Copy out the records that follow, leaving every character as it is.

----- Records for the exercise -----

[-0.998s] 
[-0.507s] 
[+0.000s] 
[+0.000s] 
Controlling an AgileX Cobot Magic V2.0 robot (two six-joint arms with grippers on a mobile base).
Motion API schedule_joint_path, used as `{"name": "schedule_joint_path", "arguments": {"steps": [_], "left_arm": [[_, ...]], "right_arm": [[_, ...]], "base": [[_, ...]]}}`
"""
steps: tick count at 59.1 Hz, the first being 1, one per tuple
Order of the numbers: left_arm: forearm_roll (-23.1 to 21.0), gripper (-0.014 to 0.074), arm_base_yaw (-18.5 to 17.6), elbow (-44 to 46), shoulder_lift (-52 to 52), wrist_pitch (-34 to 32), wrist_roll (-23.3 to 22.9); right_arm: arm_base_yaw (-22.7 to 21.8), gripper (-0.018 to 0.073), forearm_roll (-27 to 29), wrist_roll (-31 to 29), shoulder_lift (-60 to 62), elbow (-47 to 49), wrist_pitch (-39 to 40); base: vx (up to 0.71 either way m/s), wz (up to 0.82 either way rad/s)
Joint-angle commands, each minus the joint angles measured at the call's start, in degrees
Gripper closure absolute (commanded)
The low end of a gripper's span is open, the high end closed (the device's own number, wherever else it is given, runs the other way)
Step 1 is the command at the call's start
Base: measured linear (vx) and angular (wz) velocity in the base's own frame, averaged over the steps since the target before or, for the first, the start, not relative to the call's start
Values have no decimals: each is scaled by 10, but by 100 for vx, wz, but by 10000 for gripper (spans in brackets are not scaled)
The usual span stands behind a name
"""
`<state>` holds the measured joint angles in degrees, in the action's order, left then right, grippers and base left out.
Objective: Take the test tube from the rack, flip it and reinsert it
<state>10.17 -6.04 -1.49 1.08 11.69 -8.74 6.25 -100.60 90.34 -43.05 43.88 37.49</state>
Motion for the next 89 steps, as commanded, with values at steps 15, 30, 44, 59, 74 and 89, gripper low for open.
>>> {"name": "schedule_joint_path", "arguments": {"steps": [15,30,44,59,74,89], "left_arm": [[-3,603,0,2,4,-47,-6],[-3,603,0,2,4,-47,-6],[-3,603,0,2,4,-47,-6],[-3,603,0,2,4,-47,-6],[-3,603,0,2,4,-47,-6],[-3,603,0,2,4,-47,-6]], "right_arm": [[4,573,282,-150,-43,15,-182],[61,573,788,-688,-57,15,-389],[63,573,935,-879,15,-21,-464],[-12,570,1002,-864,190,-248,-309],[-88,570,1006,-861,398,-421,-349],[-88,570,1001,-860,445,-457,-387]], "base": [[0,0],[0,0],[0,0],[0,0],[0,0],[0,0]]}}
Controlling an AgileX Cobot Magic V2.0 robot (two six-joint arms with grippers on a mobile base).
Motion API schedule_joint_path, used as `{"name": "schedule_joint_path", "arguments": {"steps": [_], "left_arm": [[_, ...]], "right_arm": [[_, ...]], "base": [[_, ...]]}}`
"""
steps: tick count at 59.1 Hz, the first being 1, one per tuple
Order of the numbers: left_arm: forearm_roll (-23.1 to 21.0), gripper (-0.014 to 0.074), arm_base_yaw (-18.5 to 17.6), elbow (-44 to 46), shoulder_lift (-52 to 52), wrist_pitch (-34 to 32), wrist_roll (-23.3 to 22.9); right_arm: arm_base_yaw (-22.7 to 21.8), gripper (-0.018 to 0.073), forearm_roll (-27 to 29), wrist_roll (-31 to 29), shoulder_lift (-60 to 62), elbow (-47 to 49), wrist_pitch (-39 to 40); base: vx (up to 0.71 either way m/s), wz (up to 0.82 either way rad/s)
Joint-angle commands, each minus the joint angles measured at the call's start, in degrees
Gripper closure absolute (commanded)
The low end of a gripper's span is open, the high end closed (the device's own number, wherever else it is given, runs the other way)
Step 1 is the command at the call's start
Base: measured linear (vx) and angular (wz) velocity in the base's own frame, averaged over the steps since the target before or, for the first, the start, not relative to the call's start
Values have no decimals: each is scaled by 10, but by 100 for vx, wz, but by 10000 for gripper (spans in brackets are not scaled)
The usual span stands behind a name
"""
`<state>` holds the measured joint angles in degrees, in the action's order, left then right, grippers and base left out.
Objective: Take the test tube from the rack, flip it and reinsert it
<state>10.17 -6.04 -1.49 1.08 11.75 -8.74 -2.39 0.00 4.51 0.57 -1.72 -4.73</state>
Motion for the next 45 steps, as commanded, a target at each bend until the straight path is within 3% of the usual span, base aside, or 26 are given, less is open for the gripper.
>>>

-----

— Answer to this task —
[-0.998s] 
[-0.507s] 
[+0.000s] 
[+0.000s] 
Controlling an AgileX Cobot Magic V2.0 robot (two six-joint arms with grippers on a mobile base).
Motion API schedule_joint_path, used as `{"name": "schedule_joint_path", "arguments": {"steps": [_], "left_arm": [[_, ...]], "right_arm": [[_, ...]], "base": [[_, ...]]}}`
"""
steps: tick count at 59.1 Hz, the first being 1, one per tuple
Order of the numbers: left_arm: forearm_roll (-23.1 to 21.0), gripper (-0.014 to 0.074), arm_base_yaw (-18.5 to 17.6), elbow (-44 to 46), shoulder_lift (-52 to 52), wrist_pitch (-34 to 32), wrist_roll (-23.3 to 22.9); right_arm: arm_base_yaw (-22.7 to 21.8), gripper (-0.018 to 0.073), forearm_roll (-27 to 29), wrist_roll (-31 to 29), shoulder_lift (-60 to 62), elbow (-47 to 49), wrist_pitch (-39 to 40); base: vx (up to 0.71 either way m/s), wz (up to 0.82 either way rad/s)
Joint-angle commands, each minus the joint angles measured at the call's start, in degrees
Gripper closure absolute (commanded)
The low end of a gripper's span is open, the high end closed (the device's own number, wherever else it is given, runs the other way)
Step 1 is the command at the call's start
Base: measured linear (vx) and angular (wz) velocity in the base's own frame, averaged over the steps since the target before or, for the first, the start, not relative to the call's start
Values have no decimals: each is scaled by 10, but by 100 for vx, wz, but by 10000 for gripper (spans in brackets are not scaled)
The usual span stands behind a name
"""
`<state>` holds the measured joint angles in degrees, in the action's order, left then right, grippers and base left out.
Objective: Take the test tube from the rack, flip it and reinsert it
<state>10.17 -6.04 -1.49 1.08 11.69 -8.74 6.25 -100.60 90.34 -43.05 43.88 37.49</state>
Motion for the next 89 steps, as commanded, with values at steps 15, 30, 44, 59, 74 and 89, gripper low for open.
>>> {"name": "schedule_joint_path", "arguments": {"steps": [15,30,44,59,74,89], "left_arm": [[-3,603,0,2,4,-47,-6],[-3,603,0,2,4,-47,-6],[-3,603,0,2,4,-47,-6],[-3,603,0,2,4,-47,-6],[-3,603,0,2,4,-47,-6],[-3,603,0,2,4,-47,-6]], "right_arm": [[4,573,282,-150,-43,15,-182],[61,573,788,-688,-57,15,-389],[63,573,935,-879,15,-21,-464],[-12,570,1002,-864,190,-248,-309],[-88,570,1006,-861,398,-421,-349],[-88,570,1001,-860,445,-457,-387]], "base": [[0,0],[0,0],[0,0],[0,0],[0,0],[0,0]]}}
Controlling an AgileX Cobot Magic V2.0 robot (two six-joint arms with grippers on a mobile base).
Motion API schedule_joint_path, used as `{"name": "schedule_joint_path", "arguments": {"steps": [_], "left_arm": [[_, ...]], "right_arm": [[_, ...]], "base": [[_, ...]]}}`
"""
steps: tick count at 59.1 Hz, the first being 1, one per tuple
Order of the numbers: left_arm: forearm_roll (-23.1 to 21.0), gripper (-0.014 to 0.074), arm_base_yaw (-18.5 to 17.6), elbow (-44 to 46), shoulder_lift (-52 to 52), wrist_pitch (-34 to 32), wrist_roll (-23.3 to 22.9); right_arm: arm_base_yaw (-22.7 to 21.8), gripper (-0.018 to 0.073), forearm_roll (-27 to 29), wrist_roll (-31 to 29), shoulder_lift (-60 to 62), elbow (-47 to 49), wrist_pitch (-39 to 40); base: vx (up to 0.71 either way m/s), wz (up to 0.82 either way rad/s)
Joint-angle commands, each minus the joint angles measured at the call's start, in degrees
Gripper closure absolute (commanded)
The low end of a gripper's span is open, the high end closed (the device's own number, wherever else it is given, runs the other way)
Step 1 is the command at the call's start
Base: measured linear (vx) and angular (wz) velocity in the base's own frame, averaged over the steps since the target before or, for the first, the start, not relative to the call's start
Values have no decimals: each is scaled by 10, but by 100 for vx, wz, but by 10000 for gripper (spans in brackets are not scaled)
The usual span stands behind a name
"""
`<state>` holds the measured joint angles in degrees, in the action's order, left then right, grippers and base left out.
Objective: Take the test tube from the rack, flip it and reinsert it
<state>10.17 -6.04 -1.49 1.08 11.75 -8.74 -2.39 0.00 4.51 0.57 -1.72 -4.73</state>
Motion for the next 45 steps, as commanded, a target at each bend until the straight path is within 3% of the usual span, base aside, or 26 are given, less is open for the gripper.
>>>

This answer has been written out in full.